- Release poster
- Directed by: Mohan Dachu
- Written by: Karundhel Rajesh Sreepathy
- Produced by: Geena Jomon Jomon Philip
- Starring: Sathyaraj; Sreepathy KA; Niya Sankarathil; Reina Karad;
- Cinematography: Mohan Dachu
- Edited by: Madurai Valar Pandian
- Music by: Ku Karthik
- Production companies: Julien & Jeroma Film Company Primerose Entertainment
- Distributed by: Uthraa Productions
- Release date: 8 September 2023;
- Country: India
- Language: Tamil

= Angaaragan =

Angaaragan is a 2023 Indian Tamil-language horror thriller film written and directed by Mohan Dachu. The film stars Sathyaraj, Sreepathy KA, Niya Sankarathil, Reina Karad and Appukutty. The film was produced by Geena Jomon and Jomon Philip under the banner of Julien & Jeroma Film Company and Primerose Entertainment.

== Plot ==
The story revolves around a police officer who makes an unexpected visit to the resort. The investigation also opens up multiple hidden secrets of paranormal activities related to a late-Queen who was the first owner of this estate in which the resort is located.

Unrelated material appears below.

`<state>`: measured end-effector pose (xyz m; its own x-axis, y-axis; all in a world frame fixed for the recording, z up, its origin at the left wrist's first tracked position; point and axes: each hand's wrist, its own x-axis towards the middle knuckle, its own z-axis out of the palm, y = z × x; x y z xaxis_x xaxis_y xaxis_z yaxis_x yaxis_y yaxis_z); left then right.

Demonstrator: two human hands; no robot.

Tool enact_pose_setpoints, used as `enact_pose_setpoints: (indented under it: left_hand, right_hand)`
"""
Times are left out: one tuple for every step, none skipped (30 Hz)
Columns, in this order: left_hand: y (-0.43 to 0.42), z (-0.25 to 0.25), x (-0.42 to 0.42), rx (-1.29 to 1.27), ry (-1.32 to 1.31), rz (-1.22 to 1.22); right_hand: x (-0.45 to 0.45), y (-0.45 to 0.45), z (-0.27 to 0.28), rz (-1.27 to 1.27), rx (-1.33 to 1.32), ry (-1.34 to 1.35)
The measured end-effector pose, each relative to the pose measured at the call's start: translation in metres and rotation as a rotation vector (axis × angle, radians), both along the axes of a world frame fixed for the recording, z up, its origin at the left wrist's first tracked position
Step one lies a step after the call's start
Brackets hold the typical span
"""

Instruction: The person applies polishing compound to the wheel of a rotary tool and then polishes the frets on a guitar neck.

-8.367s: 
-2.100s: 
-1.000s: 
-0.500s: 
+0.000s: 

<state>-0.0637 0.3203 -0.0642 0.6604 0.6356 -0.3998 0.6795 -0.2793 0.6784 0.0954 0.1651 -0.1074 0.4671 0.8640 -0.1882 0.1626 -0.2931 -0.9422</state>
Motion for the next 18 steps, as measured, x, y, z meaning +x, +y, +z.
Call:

The investigation leads to invoking of further issues in the resort and what happens next is how the play is designed in the film

== Production ==

The film is the directorial debut of Mohan Dachu. Makers of the film announced that Sathyaraj will be playing negative role. The film received U/A certificate from Central Board of Film Certification.

== Reception ==
The film was released on 8 September 2023. A critic from Maalai Malar wrote that as a major part of the story takes place at night, director Mohan Dachu has shot the scenes well, and music director Ku. Karthik is trying to scare the fans to some extent. Thanthi TV gave a mixed review.